Arsim Abazi

Personal information
- Full name: Arsim Abazi
- Date of birth: 28 November 1972 (age 53)
- Place of birth: Ferizaj, SFR Yugoslavia
- Height: 1.87 m (6 ft 2 in)
- Position: Defender

Team information
- Current team: Ferizaj (manager)

Senior career*
- Years: Team / Apps / (Gls)
- 1997–2000: Sloga Jugomagnat / 22 / (1)
- 2000–2001: Vardar / 28 / (0)
- 2001–2003: Malatyaspor / 34 / (0)
- 2003–2008: Ferizaj
- Total:  / 84 / (1)

International career
- 2002–2005: Kosovo / 3 / (0)

Managerial career
- 2013: Trepça '89
- 2014: Ferizaj
- 2016–2017: Ferizaj
- 2021–2023: Kosovo U17
- 2023–2025: Ferizaj
- 2026: Dinamo Ferizaj
- 2026–: Ferizaj

= Arsim Abazi =

Kosovar footballer and manager

Arsim Abazi (born 28 November 1972) is a Kosovan professional football coach and former player who is the current manager of Ferizaj.

==Club career==
In 1997, Abazi was transferred to Macedonian First Football League club Sloga Jugomagnat and appeared 22 times and scored one goal.

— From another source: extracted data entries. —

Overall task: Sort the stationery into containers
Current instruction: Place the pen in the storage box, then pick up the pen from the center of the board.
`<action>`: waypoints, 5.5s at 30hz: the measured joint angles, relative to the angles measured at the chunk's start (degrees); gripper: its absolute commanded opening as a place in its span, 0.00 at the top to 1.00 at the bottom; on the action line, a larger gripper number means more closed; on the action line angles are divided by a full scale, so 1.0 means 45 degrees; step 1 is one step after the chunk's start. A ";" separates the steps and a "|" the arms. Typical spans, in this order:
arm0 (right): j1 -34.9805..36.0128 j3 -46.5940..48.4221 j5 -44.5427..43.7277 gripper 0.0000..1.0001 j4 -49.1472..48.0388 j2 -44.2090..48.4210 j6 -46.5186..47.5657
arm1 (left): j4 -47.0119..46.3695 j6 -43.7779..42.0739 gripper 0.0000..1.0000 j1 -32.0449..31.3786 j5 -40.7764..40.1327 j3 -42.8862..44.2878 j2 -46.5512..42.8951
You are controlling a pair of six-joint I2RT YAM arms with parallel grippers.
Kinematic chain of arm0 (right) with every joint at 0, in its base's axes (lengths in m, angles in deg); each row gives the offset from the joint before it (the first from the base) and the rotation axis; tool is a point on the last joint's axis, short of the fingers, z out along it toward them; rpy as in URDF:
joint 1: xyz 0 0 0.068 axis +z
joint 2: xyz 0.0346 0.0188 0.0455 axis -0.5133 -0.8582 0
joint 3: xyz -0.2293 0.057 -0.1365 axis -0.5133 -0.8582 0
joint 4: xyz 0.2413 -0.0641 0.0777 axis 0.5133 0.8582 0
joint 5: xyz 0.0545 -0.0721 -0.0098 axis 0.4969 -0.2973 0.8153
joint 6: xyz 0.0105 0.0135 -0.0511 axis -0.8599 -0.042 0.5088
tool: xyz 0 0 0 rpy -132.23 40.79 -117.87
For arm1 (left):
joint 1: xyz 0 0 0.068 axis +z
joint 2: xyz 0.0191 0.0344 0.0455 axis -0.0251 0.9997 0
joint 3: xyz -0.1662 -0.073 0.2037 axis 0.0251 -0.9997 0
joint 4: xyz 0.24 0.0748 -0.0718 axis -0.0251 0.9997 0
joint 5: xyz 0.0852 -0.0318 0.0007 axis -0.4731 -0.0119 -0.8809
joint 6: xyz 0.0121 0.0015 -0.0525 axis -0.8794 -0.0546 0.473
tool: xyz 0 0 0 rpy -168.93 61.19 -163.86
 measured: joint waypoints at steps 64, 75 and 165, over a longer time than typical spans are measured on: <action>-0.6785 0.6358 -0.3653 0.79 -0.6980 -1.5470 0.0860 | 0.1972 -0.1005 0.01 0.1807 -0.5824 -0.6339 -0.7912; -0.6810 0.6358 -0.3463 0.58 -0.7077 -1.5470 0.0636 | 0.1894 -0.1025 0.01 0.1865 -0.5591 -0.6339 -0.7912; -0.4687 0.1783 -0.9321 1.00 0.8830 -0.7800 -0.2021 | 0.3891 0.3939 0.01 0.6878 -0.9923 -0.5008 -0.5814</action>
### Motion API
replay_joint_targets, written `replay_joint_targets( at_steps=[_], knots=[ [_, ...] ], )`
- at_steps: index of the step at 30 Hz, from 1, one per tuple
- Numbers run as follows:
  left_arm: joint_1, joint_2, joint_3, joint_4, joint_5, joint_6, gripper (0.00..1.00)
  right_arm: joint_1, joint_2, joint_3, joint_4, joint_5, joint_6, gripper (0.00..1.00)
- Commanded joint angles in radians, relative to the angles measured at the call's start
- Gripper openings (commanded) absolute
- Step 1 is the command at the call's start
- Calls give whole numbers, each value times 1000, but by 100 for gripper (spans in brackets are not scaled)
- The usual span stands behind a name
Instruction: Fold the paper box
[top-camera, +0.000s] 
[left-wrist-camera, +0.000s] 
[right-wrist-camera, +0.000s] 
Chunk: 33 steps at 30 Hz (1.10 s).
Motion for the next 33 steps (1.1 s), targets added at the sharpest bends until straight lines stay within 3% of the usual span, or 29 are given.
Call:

Besides being part of Sloga Jugomagnat, he was also part of Macedonian First Football League rivals Vardar (2000–2001) and Malatyaspor (2001–2003). During the last five years of his career, he returned to his homeland and joined the Football Superleague of Kosovo club Ferizaj.

==International career==
On 7 September 2002, Abazi made his debut with Kosovo in a friendly match against Albania after being named in the starting line-up. He was subsequently called up for KTFF 50th Anniversary Cup, held in Northern Cyprus, and played in both tournament matches against host Northern Cyprus as starter and Sápmi as substitute.

==Managerial career==
Born in Ferizaj, Abazi has spent most of his career as a coach in his hometown club FC Ferizaj. After managing Kosovo national under-17 football team, he guided Ferizaj to promotion to the Football Superleague of Kosovo in 2024. He resigned as manager of FC Ferizaj on 28 September 2025 after losing five of the first seven games of the 2025-26 Football Superleague of Kosovo. He signed for city rivals Dinamo Ferizaj in January 2026 but left the club four months later when the team was top of the table of the second division. He returned to FC Ferizaj on 20 April 2026. In his first game in charge, Ferizaj drew against KF Llapi in the return leg of the semifinal of the 2025-26 Kosovar Cup and qualified for the final, as the team had won in the first leg before his arrival. After three draws and two defeats in his first five league games in charge, Ferizaj were relegated on 17 May 2026. Four days later, they lost the Cup final against KF Dukagjini and Abazi blamed the referees for both the defeat and relegation.